Münchner gewinnt Philip-Morris-Forschungspreis

- München - Der Münchner Biochemiker Prof. Patrick Cramer hat das Lesen der Geninformation in den Zellen als Erster in einem Film Schritt für Schritt bis in atomare Details dokumentiert. Dafür wurde ihm jetzt als einem von vier Wissenschaftlern der Philip-Morris-Forschungspreis zuerkannt. Der seit 1983 jährlich verliehene Preis gilt in Deutschland als eine der renommierten Auszeichnungen für Wissenschaftler.

Arbeiten zur Genetik, Quantenphysik, Globalisierung und zu einem neuen "Homo oeconomicus" werden in diesem Jahr mit dem Philip-Morris-Forschungspreis ausgezeichnet.

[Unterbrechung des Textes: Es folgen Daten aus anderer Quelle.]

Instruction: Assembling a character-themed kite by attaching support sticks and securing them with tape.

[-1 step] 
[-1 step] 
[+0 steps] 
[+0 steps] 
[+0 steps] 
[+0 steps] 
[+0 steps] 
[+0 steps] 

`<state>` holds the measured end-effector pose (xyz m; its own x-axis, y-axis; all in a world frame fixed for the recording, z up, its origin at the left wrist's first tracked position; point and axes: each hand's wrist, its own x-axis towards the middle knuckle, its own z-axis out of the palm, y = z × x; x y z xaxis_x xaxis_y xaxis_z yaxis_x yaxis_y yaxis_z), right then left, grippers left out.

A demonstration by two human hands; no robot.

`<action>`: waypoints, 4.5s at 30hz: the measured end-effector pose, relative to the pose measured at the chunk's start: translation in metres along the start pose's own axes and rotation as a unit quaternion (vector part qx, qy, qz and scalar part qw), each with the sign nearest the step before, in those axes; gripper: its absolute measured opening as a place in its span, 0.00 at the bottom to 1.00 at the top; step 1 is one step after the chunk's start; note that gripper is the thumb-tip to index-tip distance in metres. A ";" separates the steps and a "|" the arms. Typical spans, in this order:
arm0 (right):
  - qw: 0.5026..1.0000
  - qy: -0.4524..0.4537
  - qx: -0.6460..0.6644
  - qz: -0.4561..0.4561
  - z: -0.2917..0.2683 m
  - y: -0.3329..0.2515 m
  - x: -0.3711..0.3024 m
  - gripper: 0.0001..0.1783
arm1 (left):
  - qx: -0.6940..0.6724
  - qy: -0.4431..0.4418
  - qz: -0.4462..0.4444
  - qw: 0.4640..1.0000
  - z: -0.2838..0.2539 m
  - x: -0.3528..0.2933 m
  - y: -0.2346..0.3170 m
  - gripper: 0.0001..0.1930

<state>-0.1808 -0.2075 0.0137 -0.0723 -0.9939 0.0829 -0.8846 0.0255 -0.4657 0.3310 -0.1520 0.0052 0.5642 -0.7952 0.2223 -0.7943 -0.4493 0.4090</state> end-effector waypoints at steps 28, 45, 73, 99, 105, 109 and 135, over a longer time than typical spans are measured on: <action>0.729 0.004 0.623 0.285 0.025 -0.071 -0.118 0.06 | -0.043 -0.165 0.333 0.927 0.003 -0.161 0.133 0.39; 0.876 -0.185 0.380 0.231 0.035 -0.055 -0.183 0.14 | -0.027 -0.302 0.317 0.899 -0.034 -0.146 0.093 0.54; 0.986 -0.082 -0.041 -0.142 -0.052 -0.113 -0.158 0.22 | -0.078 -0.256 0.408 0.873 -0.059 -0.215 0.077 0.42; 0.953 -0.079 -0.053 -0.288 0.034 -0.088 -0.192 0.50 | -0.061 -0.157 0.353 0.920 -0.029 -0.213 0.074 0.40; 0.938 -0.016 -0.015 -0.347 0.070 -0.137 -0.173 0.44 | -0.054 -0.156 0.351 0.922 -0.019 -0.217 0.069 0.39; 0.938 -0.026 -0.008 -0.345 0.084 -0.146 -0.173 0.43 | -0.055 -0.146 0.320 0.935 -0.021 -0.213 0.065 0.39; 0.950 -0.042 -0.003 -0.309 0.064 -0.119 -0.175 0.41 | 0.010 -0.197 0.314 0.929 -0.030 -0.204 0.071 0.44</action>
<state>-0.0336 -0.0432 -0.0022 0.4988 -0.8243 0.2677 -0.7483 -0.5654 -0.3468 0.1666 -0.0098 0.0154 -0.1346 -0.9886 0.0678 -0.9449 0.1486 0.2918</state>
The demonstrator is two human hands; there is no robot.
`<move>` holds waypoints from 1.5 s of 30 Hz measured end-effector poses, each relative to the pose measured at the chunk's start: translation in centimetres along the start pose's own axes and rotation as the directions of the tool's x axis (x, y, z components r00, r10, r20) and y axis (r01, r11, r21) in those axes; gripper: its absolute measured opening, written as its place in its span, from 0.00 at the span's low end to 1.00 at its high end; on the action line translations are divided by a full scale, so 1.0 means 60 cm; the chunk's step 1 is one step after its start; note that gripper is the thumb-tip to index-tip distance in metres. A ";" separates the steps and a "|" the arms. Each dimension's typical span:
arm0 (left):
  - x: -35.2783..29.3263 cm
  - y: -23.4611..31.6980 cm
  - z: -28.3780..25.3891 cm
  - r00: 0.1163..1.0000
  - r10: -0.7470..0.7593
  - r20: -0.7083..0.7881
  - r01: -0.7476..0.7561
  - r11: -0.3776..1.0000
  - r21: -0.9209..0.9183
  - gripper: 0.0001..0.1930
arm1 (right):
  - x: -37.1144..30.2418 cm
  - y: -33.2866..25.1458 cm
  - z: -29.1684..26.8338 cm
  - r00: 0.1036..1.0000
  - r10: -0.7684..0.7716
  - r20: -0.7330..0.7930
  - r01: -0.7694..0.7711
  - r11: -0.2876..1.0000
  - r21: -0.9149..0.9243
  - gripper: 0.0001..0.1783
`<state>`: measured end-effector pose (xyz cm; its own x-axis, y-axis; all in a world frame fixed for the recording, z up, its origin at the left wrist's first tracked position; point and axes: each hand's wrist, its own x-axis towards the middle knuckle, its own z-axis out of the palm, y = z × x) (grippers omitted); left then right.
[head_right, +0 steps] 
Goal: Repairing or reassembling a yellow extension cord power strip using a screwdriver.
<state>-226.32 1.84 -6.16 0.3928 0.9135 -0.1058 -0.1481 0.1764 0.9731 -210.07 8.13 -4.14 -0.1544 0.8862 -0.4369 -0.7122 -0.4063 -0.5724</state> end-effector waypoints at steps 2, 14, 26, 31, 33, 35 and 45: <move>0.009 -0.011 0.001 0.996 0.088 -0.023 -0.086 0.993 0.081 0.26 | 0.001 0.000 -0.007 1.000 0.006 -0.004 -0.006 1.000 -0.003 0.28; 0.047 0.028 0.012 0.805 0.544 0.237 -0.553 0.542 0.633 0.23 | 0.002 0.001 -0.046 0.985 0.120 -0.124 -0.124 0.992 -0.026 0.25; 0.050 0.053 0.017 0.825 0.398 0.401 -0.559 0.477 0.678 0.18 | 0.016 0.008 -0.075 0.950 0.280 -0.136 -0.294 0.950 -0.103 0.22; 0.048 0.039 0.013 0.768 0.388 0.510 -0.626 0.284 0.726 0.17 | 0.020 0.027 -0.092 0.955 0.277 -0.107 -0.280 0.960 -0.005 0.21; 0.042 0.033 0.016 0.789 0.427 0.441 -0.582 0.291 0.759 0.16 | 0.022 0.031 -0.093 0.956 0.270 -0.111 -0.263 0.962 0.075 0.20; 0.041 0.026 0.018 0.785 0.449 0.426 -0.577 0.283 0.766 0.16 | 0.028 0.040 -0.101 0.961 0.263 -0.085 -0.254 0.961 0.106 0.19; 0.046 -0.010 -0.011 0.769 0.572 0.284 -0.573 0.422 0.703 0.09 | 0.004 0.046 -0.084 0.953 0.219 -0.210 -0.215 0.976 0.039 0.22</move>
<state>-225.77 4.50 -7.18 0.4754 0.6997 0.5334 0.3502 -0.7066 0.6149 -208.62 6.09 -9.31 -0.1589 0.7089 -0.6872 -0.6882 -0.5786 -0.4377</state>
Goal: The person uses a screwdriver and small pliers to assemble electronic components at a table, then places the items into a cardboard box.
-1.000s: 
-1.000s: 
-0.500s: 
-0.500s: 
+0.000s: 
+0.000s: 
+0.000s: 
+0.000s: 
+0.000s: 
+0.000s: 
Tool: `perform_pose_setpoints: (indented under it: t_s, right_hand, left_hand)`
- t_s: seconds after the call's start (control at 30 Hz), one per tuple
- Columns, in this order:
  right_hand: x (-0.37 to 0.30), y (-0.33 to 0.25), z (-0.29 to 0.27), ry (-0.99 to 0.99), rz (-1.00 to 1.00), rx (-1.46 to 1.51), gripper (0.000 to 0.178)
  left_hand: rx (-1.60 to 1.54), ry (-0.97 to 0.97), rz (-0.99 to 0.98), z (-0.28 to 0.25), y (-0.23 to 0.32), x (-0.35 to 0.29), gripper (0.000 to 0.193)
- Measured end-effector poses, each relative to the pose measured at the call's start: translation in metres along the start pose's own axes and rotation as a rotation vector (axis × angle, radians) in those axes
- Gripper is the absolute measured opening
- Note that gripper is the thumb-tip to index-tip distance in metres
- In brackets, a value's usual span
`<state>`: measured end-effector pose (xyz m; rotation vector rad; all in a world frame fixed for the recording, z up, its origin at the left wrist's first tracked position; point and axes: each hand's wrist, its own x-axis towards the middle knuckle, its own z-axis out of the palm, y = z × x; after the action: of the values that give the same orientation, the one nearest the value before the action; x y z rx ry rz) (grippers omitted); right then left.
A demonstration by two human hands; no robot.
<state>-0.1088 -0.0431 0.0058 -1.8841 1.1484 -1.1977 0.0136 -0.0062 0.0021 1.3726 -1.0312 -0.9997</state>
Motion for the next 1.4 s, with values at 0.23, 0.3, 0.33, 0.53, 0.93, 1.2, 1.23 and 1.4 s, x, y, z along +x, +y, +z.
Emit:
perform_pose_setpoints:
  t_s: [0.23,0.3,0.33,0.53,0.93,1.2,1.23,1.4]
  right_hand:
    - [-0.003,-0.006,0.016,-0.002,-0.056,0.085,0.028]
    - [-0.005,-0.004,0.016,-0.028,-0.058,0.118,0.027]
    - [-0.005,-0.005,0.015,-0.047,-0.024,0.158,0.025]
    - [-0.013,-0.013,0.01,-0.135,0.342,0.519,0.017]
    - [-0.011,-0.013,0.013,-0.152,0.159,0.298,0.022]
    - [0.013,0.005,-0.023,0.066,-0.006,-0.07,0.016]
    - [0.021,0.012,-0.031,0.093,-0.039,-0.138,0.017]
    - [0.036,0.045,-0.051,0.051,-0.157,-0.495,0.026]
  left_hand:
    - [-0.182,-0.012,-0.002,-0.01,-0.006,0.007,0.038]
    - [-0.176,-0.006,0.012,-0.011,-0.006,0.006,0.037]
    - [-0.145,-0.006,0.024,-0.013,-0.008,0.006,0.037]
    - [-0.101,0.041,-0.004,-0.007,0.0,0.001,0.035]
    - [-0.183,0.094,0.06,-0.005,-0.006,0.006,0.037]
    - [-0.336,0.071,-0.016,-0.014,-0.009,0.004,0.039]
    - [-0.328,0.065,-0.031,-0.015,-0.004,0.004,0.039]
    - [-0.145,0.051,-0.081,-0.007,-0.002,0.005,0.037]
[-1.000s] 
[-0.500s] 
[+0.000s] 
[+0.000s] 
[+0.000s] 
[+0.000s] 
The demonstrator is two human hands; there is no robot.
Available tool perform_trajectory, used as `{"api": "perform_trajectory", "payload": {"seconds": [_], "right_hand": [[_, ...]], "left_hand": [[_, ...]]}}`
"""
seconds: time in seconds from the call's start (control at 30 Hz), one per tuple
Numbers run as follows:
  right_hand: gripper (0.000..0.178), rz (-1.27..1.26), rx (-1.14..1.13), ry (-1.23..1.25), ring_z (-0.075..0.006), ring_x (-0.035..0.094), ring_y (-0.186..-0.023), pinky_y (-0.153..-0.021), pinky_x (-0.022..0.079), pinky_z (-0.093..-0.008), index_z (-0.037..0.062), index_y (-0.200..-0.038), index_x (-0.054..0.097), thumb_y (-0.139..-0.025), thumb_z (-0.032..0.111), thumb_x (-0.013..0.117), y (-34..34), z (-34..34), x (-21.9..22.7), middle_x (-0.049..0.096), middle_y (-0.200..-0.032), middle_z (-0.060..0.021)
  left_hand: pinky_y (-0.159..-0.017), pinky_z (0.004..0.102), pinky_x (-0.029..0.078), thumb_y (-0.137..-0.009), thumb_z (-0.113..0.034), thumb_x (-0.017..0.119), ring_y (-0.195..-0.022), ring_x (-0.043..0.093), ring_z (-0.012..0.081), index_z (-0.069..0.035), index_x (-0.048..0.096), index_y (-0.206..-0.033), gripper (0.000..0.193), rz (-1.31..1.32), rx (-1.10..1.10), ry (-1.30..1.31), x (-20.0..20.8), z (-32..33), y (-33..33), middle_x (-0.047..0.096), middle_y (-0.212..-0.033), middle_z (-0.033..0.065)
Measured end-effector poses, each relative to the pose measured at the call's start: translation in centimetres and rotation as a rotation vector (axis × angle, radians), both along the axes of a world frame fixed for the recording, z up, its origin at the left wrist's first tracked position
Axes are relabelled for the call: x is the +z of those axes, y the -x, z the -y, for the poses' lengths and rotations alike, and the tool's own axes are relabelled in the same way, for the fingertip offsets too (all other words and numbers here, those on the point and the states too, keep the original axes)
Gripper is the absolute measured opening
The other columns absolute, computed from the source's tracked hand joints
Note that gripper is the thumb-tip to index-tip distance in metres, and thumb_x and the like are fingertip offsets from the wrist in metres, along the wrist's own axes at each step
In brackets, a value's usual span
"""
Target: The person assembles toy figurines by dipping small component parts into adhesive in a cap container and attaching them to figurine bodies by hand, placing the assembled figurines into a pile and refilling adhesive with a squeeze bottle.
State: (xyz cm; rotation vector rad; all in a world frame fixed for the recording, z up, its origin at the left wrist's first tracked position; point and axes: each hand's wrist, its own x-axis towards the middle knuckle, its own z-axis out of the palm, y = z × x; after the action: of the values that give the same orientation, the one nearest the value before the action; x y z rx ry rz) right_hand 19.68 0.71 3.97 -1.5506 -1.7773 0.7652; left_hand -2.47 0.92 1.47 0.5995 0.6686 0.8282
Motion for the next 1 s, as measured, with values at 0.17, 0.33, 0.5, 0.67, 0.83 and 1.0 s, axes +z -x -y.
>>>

Die mit 100 000 Euro dotierte Auszeichnung teilen sich Wissenschaftler aus München, Mainz, Berlin und Köln, berichtete die Philip-Morris-Stiftung in München. Darunter befindet sich auch  Prof. Patrick Cramer.

Der 37-jährige Cramer  ist Professor für Biochemie am Genzentrum München der Ludwig-Maximilians-Universität. 2006 wurde er mit dem Leibniz-Preis der Deutschen Forschungsgemeinschaft ausgezeichnet. In seinen Forschungen geht es darum zu verstehen, wie Gene in Proteine übersetzt werden, so dass sich ein Organismus entwickeln kann.  Ein Arbeitsschritt auf dem Weg dorthin ist die Dokumentation der Vorgänge in einem dreidimensionalen Film.

Weiterer Preisträger ist Immanuel Bloch aus Mains. Der 34-jährige hat einen Quantensimulator aus Laserlicht entwickelt, der nach Darstellung der Jury bahnbrechende Möglichkeiten für die Materialforschung bietet. Prof. Axel Ockenfels von der Universität Köln zeigte mit Experimenten, dass die Vorstellung vom rein egoistisch handelnden "Homo oeconomicus" realitätsfern ist.

Stattdessen spielten Emotionen und Werte wie Fairness eine wichtige Rolle für das eigene Handeln, betonte die Stiftung. Der Historiker Prof. Sebastian Conrad von der Freien Universität Berlin habe anhand von Studien in China, Indien und Japan belegt, dass die Globalisierung nicht zu einer Vereinheitlichung, sondern zu einer modernen Vielfalt der Kulturen führe.